#### ASSIGNMENT:
Give the entries again exactly; drop the pictures.

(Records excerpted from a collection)
Start of Block

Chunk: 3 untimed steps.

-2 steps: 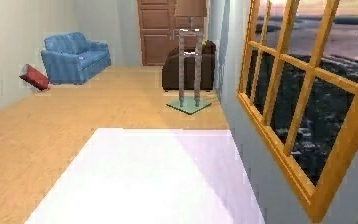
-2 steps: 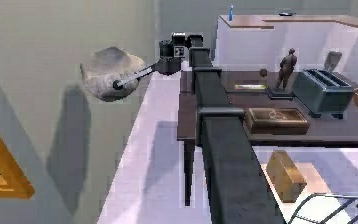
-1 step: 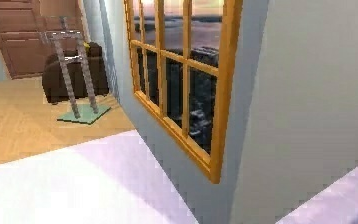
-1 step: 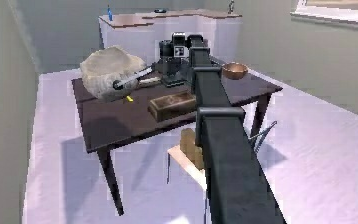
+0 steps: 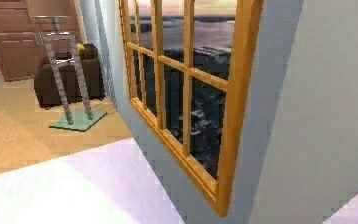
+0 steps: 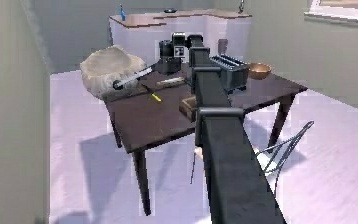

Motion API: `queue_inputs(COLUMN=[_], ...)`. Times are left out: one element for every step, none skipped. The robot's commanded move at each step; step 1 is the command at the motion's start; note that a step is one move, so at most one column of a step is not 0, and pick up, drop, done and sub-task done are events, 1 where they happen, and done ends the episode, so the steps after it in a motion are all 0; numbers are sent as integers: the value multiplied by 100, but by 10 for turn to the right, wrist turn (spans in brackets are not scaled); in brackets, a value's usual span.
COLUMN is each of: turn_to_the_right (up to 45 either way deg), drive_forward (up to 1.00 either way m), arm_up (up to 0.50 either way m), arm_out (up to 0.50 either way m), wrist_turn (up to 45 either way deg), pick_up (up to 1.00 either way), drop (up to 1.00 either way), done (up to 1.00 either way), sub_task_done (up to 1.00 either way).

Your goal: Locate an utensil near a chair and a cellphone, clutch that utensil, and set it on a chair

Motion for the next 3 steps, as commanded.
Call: queue_inputs(turn_to_the_right=[450, 450, 450], drive_forward=[0, 0, 0], arm_up=[0, 0, 0], arm_out=[0, 0, 0], wrist_turn=[0, 0, 0], pick_up=[0, 0, 0], drop=[0, 0, 0], done=[0, 0, 0], sub_task_done=[0, 0, 0])
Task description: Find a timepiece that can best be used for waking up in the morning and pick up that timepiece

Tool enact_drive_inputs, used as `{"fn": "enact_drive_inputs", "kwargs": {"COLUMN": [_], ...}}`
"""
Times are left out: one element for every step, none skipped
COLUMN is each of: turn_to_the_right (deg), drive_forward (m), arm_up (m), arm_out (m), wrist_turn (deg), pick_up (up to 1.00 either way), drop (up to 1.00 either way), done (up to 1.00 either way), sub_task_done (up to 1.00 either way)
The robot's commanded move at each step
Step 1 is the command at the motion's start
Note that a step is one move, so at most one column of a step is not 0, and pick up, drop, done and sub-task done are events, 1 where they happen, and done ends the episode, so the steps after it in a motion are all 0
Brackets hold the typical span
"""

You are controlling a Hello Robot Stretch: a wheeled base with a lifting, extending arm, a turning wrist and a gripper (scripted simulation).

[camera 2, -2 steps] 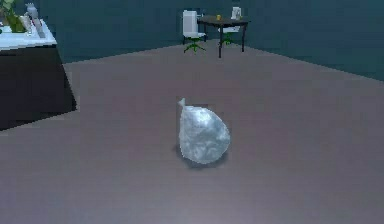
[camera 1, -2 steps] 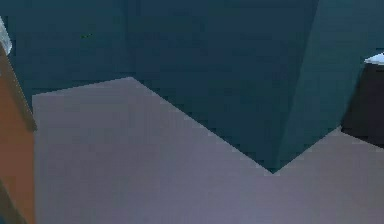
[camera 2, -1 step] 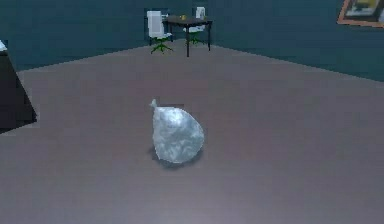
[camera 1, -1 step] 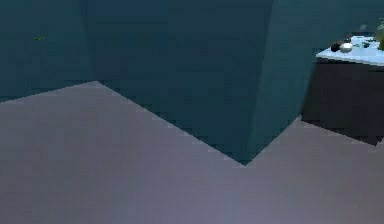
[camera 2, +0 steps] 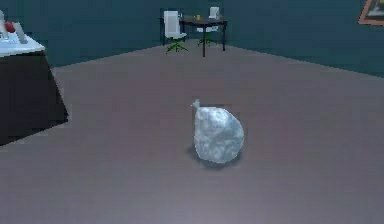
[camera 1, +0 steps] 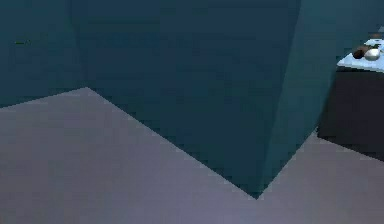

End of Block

#### EXERCISE ANSWER:
Chunk: 3 untimed steps.

-2 steps: 
-2 steps: 
-1 step: 
-1 step: 
+0 steps: 
+0 steps: 

Motion API: `queue_inputs(COLUMN=[_], ...)`. Times are left out: one element for every step, none skipped. The robot's commanded move at each step; step 1 is the command at the motion's start; note that a step is one move, so at most one column of a step is not 0, and pick up, drop, done and sub-task done are events, 1 where they happen, and done ends the episode, so the steps after it in a motion are all 0; numbers are sent as integers: the value multiplied by 100, but by 10 for turn to the right, wrist turn (spans in brackets are not scaled); in brackets, a value's usual span.
COLUMN is each of: turn_to_the_right (up to 45 either way deg), drive_forward (up to 1.00 either way m), arm_up (up to 0.50 either way m), arm_out (up to 0.50 either way m), wrist_turn (up to 45 either way deg), pick_up (up to 1.00 either way), drop (up to 1.00 either way), done (up to 1.00 either way), sub_task_done (up to 1.00 either way).

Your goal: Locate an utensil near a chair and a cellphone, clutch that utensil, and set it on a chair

Motion for the next 3 steps, as commanded.
Call: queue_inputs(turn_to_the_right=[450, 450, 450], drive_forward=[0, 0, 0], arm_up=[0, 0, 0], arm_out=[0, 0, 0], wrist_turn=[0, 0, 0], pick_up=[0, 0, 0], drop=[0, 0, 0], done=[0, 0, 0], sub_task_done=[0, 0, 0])
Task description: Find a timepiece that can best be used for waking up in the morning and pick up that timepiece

Tool enact_drive_inputs, used as `{"fn": "enact_drive_inputs", "kwargs": {"COLUMN": [_], ...}}`
"""
Times are left out: one element for every step, none skipped
COLUMN is each of: turn_to_the_right (deg), drive_forward (m), arm_up (m), arm_out (m), wrist_turn (deg), pick_up (up to 1.00 either way), drop (up to 1.00 either way), done (up to 1.00 either way), sub_task_done (up to 1.00 either way)
The robot's commanded move at each step
Step 1 is the command at the motion's start
Note that a step is one move, so at most one column of a step is not 0, and pick up, drop, done and sub-task done are events, 1 where they happen, and done ends the episode, so the steps after it in a motion are all 0
Brackets hold the typical span
"""

You are controlling a Hello Robot Stretch: a wheeled base with a lifting, extending arm, a turning wrist and a gripper (scripted simulation).

[camera 2, -2 steps] 
[camera 1, -2 steps] 
[camera 2, -1 step] 
[camera 1, -1 step] 
[camera 2, +0 steps] 
[camera 1, +0 steps] 

No more work remains for this exercise.